= Beginning of Section =

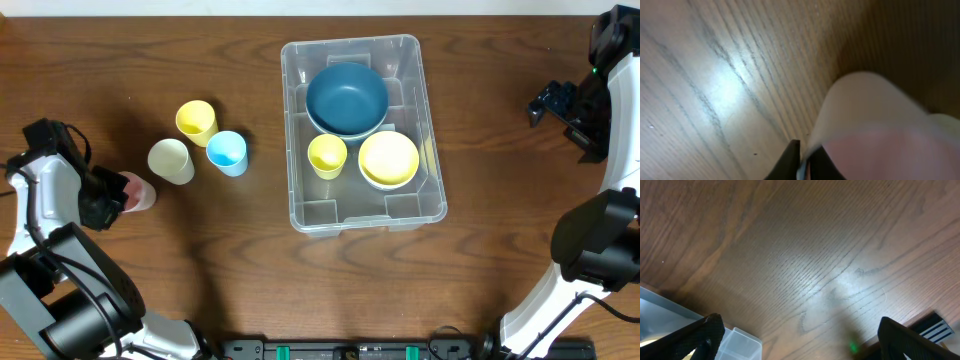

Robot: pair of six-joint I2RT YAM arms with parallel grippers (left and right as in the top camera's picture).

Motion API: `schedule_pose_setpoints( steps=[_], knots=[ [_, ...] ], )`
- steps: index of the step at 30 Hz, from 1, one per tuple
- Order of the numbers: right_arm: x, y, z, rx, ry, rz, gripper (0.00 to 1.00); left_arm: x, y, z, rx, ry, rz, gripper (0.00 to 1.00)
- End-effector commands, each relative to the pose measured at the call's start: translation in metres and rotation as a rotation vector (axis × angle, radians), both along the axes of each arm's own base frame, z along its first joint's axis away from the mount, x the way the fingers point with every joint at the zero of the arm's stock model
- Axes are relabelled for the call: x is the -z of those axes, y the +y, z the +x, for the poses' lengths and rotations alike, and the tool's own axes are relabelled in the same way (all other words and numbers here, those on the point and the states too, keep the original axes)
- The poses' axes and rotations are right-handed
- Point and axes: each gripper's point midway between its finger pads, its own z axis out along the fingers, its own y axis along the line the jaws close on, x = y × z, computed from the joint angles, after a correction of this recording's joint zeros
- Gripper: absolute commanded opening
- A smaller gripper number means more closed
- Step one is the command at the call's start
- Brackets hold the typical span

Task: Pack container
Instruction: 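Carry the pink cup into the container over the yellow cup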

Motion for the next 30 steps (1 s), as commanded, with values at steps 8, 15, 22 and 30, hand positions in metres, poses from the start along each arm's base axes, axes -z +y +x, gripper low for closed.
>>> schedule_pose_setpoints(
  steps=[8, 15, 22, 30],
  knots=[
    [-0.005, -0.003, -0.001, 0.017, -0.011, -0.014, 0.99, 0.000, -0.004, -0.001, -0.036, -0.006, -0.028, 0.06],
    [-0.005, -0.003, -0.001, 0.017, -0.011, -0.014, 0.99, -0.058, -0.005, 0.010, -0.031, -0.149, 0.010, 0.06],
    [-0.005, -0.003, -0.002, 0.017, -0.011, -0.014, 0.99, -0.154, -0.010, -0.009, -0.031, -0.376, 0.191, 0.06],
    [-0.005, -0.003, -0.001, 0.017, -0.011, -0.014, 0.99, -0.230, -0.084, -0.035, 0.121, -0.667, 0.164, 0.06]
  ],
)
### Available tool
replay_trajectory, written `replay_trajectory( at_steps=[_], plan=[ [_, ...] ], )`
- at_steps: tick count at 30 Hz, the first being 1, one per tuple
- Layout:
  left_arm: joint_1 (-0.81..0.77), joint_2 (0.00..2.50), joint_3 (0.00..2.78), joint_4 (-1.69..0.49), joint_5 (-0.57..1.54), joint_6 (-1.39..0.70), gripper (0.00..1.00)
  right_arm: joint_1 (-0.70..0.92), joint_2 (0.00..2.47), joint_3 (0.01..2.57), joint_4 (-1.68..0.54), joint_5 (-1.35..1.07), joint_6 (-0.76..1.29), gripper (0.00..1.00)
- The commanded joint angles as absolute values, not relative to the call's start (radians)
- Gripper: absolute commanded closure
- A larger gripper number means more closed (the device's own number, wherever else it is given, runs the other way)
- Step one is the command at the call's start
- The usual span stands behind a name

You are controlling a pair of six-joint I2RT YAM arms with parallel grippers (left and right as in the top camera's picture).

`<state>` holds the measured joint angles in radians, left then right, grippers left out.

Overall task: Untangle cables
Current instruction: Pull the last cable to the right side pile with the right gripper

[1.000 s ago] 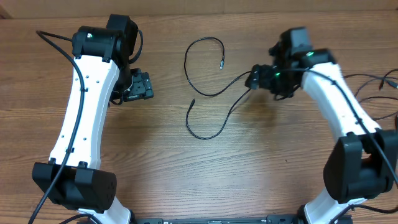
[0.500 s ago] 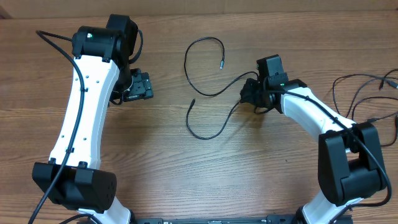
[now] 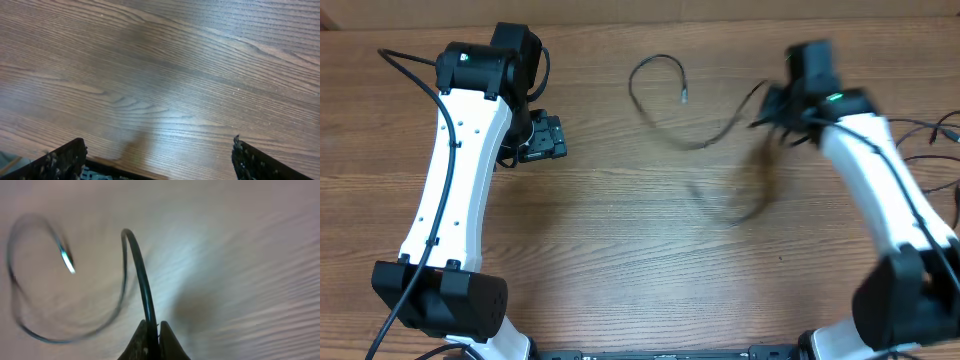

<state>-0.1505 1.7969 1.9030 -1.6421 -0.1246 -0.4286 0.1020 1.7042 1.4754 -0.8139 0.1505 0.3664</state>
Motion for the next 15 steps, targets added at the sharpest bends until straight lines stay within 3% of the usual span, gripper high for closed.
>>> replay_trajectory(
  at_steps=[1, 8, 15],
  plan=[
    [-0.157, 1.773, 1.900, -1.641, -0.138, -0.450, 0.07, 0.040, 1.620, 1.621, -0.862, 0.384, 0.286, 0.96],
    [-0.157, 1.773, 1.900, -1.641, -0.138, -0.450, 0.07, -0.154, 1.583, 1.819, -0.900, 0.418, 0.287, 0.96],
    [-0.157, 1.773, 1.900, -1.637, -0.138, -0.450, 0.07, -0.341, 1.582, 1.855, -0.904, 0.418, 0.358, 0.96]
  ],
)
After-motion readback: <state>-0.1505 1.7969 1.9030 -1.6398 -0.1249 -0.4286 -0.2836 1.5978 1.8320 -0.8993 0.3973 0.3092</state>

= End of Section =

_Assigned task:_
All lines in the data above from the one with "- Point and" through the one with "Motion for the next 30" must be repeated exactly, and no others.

_Written answer:_
- Point and axes: each gripper's point midway between its finger pads, its own z axis out along the fingers, its own y axis along the line the jaws close on, x = y × z, computed from the joint angles, after a correction of this recording's joint zeros
- Gripper: absolute commanded opening
- A smaller gripper number means more closed
- Step one is the command at the call's start
- Brackets hold the typical span

Task: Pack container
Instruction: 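Carry the pink cup into the container over the yellow cup
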
Motion for the next 30 steps (1 s), as commanded, with values at steps 8, 15, 22 and 30, hand positions in metres, poses from the start along each arm's base axes, axes -z +y +x, gripper low for closed.

No other output belongs to this answer.